### Problem to work on
Begin at the line containing "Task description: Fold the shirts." in the entries below and end at the line containing "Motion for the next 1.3"; transcribe that range exactly and nothing outside it.

### Exercise material

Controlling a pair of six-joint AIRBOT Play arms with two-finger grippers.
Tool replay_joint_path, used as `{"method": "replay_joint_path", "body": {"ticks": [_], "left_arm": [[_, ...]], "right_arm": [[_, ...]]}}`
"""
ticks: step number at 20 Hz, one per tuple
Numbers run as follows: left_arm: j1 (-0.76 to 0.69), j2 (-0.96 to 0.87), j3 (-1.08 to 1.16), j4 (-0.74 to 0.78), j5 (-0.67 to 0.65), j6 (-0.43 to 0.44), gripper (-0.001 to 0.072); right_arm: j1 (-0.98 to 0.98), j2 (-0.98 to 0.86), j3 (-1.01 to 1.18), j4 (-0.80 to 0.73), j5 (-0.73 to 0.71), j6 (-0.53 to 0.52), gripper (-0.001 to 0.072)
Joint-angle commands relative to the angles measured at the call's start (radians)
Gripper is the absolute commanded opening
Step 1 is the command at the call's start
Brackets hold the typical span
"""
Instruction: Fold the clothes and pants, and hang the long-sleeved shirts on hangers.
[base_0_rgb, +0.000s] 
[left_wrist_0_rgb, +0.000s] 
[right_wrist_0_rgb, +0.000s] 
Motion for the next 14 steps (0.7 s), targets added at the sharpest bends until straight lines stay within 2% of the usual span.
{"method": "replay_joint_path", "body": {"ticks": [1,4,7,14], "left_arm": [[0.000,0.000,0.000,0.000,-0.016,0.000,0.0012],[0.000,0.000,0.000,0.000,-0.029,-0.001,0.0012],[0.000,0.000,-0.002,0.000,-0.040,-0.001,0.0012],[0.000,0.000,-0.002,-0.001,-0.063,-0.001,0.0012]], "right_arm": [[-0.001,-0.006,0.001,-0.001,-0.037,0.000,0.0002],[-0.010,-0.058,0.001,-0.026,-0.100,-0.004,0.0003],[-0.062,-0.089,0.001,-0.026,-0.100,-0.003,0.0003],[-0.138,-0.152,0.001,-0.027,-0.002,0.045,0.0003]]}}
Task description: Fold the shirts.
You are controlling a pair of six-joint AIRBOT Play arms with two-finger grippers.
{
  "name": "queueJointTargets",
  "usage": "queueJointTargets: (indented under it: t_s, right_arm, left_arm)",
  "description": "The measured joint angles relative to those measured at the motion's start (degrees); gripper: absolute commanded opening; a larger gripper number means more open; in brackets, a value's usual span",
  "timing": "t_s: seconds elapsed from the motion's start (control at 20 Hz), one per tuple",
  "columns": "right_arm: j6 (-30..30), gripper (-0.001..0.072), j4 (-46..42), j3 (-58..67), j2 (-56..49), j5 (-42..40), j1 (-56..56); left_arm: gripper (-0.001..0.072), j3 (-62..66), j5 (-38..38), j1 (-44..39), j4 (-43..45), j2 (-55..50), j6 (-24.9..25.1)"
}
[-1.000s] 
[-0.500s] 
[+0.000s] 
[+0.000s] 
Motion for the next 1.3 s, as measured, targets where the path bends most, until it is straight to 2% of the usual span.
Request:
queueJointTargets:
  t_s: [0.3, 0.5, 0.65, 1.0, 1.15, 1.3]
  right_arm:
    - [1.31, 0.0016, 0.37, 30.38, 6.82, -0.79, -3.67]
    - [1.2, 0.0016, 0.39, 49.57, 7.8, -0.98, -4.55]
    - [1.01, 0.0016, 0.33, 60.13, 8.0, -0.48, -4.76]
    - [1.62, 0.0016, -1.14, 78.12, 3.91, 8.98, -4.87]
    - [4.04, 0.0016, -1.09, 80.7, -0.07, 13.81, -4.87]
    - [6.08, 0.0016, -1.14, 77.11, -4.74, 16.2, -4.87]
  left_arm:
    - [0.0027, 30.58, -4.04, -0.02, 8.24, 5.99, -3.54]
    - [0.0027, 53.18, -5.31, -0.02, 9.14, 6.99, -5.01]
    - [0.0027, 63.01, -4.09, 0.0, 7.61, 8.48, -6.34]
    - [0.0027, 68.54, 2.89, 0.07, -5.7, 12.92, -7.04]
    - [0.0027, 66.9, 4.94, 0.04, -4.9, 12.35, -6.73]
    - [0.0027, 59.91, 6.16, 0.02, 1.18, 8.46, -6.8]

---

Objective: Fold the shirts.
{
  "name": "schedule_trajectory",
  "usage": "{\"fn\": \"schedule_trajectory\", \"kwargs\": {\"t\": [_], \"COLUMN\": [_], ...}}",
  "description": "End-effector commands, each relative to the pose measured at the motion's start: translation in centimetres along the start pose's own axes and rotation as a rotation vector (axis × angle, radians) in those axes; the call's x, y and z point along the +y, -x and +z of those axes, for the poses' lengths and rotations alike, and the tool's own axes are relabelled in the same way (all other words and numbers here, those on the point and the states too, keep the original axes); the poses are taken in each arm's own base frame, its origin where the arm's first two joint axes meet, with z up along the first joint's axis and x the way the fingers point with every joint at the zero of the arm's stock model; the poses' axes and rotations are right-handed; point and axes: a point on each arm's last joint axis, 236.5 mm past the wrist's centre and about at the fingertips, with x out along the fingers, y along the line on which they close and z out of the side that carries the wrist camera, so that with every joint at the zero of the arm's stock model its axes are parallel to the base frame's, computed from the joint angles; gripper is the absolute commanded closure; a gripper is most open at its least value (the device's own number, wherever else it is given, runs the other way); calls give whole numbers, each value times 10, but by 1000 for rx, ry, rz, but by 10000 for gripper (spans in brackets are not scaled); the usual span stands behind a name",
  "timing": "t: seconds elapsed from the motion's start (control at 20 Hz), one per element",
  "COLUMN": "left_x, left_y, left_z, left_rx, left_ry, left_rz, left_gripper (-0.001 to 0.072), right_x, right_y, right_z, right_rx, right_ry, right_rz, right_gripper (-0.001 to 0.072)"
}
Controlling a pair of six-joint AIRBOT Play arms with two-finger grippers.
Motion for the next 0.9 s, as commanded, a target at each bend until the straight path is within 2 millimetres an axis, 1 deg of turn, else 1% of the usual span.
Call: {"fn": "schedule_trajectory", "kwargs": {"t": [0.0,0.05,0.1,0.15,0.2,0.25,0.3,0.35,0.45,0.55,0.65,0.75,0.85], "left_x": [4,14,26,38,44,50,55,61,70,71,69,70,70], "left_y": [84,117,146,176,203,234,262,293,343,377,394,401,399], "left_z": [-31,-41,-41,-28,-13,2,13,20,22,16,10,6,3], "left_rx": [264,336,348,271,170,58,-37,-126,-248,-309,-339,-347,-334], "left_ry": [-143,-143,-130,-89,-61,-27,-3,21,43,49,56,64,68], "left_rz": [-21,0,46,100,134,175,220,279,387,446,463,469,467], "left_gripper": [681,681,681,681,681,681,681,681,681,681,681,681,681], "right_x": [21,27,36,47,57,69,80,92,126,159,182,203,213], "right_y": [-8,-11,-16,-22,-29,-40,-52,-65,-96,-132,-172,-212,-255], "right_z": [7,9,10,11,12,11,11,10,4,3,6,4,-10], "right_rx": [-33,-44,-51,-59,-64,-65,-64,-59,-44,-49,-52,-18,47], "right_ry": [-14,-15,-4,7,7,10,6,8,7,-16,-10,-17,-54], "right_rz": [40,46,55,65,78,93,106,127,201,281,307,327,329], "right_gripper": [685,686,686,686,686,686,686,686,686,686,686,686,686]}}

### Exercise solution
Task description: Fold the shirts.
You are controlling a pair of six-joint AIRBOT Play arms with two-finger grippers.
{
  "name": "queueJointTargets",
  "usage": "queueJointTargets: (indented under it: t_s, right_arm, left_arm)",
  "description": "The measured joint angles relative to those measured at the motion's start (degrees); gripper: absolute commanded opening; a larger gripper number means more open; in brackets, a value's usual span",
  "timing": "t_s: seconds elapsed from the motion's start (control at 20 Hz), one per tuple",
  "columns": "right_arm: j6 (-30..30), gripper (-0.001..0.072), j4 (-46..42), j3 (-58..67), j2 (-56..49), j5 (-42..40), j1 (-56..56); left_arm: gripper (-0.001..0.072), j3 (-62..66), j5 (-38..38), j1 (-44..39), j4 (-43..45), j2 (-55..50), j6 (-24.9..25.1)"
}
[-1.000s] 
[-0.500s] 
[+0.000s] 
[+0.000s] 
Motion for the next 1.3 s, as measured, targets where the path bends most, until it is straight to 2% of the usual span.

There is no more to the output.